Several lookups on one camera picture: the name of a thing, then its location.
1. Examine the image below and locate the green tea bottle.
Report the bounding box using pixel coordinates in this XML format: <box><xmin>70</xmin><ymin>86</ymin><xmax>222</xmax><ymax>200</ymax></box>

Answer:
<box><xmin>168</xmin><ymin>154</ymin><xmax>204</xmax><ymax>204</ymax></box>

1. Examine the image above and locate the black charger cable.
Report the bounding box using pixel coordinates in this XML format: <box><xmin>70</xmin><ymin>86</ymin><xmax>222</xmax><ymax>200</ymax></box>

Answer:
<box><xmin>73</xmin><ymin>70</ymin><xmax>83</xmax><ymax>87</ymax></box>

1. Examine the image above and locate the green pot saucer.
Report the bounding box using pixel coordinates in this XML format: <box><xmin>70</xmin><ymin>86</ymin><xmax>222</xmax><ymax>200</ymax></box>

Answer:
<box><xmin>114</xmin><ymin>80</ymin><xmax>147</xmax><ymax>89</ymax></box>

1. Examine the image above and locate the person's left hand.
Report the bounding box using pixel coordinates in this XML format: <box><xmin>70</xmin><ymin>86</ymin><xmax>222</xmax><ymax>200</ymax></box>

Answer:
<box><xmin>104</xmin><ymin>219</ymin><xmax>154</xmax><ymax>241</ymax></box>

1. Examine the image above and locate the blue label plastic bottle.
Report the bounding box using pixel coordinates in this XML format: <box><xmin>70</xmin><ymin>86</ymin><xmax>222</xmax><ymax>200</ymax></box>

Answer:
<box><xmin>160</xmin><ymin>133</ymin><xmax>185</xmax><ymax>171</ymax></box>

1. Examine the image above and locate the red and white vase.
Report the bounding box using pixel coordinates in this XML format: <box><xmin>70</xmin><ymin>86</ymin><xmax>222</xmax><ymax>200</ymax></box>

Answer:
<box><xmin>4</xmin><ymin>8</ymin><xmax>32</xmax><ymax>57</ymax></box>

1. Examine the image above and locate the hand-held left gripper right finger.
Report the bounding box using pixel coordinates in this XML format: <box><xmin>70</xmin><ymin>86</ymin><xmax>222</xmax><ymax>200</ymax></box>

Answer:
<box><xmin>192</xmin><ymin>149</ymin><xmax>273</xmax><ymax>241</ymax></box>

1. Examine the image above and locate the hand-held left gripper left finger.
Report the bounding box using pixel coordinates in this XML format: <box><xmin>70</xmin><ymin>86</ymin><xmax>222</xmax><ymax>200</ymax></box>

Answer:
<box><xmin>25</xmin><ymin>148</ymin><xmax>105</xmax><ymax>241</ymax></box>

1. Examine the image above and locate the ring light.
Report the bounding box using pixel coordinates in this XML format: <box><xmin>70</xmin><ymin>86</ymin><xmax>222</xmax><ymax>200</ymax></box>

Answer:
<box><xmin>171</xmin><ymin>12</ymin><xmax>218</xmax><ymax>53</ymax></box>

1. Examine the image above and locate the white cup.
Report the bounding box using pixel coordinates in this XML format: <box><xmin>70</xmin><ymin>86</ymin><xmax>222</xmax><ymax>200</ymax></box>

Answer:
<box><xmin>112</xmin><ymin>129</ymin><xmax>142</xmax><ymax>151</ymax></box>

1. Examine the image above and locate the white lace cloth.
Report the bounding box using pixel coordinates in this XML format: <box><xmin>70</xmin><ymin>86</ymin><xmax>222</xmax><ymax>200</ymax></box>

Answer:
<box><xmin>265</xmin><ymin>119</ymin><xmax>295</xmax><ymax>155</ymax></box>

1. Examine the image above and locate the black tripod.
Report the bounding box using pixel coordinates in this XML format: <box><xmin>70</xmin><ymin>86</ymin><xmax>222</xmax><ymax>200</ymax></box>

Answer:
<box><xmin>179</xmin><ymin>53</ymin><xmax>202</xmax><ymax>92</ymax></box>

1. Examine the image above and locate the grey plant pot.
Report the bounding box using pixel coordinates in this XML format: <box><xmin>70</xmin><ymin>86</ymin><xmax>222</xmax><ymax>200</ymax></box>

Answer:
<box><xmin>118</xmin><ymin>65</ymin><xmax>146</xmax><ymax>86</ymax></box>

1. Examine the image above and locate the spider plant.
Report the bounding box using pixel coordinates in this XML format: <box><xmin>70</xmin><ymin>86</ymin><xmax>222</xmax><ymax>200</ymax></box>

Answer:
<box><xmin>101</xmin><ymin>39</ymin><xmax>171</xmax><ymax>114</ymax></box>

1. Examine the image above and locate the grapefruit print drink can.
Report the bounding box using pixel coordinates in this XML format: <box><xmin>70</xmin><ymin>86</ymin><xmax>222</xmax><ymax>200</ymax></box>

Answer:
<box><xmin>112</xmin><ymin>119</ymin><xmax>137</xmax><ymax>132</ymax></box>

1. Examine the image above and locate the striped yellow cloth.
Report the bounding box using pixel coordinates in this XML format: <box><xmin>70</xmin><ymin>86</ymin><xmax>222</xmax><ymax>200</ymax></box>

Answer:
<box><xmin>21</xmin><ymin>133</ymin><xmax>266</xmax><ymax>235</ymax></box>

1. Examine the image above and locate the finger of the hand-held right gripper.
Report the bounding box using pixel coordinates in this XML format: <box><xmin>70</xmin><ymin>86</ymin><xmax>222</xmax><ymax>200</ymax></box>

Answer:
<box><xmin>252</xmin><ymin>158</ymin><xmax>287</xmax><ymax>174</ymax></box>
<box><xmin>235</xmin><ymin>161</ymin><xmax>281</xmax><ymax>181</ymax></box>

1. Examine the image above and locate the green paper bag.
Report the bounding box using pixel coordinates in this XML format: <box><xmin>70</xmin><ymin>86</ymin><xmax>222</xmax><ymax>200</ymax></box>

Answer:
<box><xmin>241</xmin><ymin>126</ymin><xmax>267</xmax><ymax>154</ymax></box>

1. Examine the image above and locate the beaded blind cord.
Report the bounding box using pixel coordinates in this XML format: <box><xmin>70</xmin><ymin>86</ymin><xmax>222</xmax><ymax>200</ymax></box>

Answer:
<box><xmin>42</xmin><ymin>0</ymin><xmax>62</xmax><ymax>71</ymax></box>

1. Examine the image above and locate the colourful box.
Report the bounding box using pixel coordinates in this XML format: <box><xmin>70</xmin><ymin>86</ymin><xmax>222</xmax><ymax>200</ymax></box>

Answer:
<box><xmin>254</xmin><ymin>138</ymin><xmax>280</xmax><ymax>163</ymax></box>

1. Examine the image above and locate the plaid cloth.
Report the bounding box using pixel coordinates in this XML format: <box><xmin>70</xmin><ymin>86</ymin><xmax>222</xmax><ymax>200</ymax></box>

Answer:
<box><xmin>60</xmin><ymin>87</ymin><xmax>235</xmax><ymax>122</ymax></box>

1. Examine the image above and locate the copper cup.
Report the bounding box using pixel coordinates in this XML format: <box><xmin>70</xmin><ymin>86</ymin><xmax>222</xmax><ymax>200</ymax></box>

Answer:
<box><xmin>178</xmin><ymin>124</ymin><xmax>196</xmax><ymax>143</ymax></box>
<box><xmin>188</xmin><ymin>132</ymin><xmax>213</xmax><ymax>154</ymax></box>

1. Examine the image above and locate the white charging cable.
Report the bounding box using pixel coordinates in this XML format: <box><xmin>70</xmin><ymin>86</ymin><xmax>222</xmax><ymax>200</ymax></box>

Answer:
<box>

What you need to do:
All lines in the data that contain the word "plant" should be copied.

Task answer:
1. Examine the image above and locate the grey plant pot.
1. Examine the image above and locate the spider plant.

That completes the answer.